Wednesday, November 1st, 2006

This is my second political cycle witnessed from overseas. I believe the Internet allows me to stay more up to date than if I were there. The overload of politics that I subject my brain to each day has me once again on the verge of short circuit. I don’t believe that a democratic loss (which I foresee in the senate) will send me into the emotional tailspin of impending doom that the 2004 election did, because I think I’ve come to know better about the nature of modern politics.Everything is broken in the most streamlined efficient way one could imagine. What I mean by this is that our political system has evolved and learned from business to create a country of political consumers. The politicians have adapted and assembled their focus groups to figure out which platform the swing voters will respond to this year. What we get is a political system without vision, spinning its wheels in two-year cycles at the whim of security moms and evangelicals. And under all of this fluff and talk about gay marriage and the minimum wage, corruption is endemic. On both sides of the political spectrum the goal is power and control, little else regardless of what they espouse.

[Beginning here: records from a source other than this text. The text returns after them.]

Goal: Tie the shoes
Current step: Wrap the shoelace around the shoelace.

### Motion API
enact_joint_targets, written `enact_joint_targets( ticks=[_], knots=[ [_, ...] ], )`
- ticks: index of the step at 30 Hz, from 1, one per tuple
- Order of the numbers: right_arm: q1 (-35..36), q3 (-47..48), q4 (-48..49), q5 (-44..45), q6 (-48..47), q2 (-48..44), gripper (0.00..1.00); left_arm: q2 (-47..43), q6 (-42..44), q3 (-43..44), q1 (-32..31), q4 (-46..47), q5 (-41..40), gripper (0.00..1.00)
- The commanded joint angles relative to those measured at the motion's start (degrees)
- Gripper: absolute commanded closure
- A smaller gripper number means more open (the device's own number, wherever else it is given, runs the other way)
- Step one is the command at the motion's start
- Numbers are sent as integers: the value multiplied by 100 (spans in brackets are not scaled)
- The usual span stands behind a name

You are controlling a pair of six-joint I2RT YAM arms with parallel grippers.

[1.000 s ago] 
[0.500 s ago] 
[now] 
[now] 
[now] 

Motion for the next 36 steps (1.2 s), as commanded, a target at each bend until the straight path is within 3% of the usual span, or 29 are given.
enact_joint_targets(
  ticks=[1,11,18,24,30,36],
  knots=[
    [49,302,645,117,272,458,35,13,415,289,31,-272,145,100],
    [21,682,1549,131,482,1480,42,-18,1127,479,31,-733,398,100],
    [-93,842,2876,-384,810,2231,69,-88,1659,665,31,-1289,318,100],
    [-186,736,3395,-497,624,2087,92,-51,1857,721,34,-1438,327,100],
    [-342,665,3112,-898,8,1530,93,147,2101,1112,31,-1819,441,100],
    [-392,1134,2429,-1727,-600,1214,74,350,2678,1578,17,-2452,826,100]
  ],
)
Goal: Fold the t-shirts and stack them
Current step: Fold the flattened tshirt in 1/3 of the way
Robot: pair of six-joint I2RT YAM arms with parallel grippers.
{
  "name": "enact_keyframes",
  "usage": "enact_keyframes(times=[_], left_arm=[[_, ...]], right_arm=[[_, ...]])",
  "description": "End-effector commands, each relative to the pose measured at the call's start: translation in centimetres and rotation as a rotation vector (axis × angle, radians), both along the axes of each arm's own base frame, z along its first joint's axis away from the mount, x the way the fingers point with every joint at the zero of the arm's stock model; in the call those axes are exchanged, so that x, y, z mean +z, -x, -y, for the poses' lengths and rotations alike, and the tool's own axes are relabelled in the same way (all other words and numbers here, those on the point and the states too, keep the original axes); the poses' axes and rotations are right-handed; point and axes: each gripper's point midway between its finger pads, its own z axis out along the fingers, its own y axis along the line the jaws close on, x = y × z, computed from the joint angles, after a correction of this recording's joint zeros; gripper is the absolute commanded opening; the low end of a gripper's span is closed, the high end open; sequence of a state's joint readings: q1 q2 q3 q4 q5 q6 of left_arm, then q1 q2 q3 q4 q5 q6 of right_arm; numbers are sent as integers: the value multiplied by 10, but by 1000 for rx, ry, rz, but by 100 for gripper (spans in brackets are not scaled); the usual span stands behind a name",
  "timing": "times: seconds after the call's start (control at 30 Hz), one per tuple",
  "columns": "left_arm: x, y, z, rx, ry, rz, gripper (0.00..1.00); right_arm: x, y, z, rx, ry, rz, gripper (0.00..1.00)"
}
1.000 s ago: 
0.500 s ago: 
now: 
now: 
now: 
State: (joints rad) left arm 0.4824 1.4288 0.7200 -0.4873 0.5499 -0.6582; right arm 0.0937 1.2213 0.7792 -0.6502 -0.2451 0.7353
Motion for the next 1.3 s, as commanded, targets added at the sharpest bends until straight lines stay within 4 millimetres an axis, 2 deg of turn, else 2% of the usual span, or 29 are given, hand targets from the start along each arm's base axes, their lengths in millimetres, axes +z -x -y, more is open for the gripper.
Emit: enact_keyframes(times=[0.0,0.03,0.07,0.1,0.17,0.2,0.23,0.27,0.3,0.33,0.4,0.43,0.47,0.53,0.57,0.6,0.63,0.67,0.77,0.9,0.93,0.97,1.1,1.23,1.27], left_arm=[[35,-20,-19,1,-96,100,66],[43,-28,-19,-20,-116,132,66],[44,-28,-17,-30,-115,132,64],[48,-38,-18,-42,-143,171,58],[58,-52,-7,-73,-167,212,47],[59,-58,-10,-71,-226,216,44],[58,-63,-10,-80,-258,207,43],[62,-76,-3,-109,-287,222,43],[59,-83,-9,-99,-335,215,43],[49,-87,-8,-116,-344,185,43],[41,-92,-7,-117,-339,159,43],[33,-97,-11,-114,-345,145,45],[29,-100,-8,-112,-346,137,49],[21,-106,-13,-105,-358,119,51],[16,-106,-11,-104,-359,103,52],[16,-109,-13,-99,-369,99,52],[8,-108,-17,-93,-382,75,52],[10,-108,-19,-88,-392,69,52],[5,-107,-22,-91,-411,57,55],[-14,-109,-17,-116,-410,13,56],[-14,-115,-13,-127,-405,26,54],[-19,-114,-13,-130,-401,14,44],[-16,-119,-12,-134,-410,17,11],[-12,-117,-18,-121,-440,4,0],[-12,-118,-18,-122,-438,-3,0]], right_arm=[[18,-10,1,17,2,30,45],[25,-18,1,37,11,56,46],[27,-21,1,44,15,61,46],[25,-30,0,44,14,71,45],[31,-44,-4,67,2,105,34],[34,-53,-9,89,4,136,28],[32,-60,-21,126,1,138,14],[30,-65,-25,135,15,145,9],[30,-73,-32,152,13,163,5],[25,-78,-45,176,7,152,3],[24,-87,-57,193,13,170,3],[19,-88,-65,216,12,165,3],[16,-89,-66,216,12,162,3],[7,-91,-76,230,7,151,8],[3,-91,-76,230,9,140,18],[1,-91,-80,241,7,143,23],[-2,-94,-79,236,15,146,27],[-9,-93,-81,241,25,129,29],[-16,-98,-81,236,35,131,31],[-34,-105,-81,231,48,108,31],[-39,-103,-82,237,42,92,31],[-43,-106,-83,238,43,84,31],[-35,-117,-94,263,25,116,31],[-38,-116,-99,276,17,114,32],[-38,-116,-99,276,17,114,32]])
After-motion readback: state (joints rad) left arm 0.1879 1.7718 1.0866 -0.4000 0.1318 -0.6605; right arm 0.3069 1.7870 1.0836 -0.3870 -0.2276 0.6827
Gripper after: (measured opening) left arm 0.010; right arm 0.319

This is what I mean by everything is broken and efficient. The election process has been mastered and the country gets left behind. Our political system succeeds in electing the most powerful message that may or may not even be brought to the floor of the house for debate. The party with the strongest message prevails, and is allowed to continue aiding corrupt corporate interests behind closed doors thanks to a complacent population, uninterested in holding anyone accountable, or even voting. The dumbing of America, whether an unintended effect of our wealth dichotomies, or a phenomena perpetuated by fortune seeking elites, has maintained the status quo, and threatens our revered democracy.

So on election day as you battle long lines, and if you are one of the lucky one to actually have your vote accurately counted, try to retain some hope that our system can be saved. Thanks for exercising your right to vote, and extra kudos for fighting your urge to forego this right, despite feeling like it might not help.

I leave you with a quote by Japanese scholar Rokuro Hidaka:

‘If political and business leaders are indeed convinced that talk of clean government and clean capitalism is only for public consumption, while actually believing that such things are not realistic, and if they support the present system on the basis of such convictions, the result is nihilism. I do not wish to be ruled by nihilists.’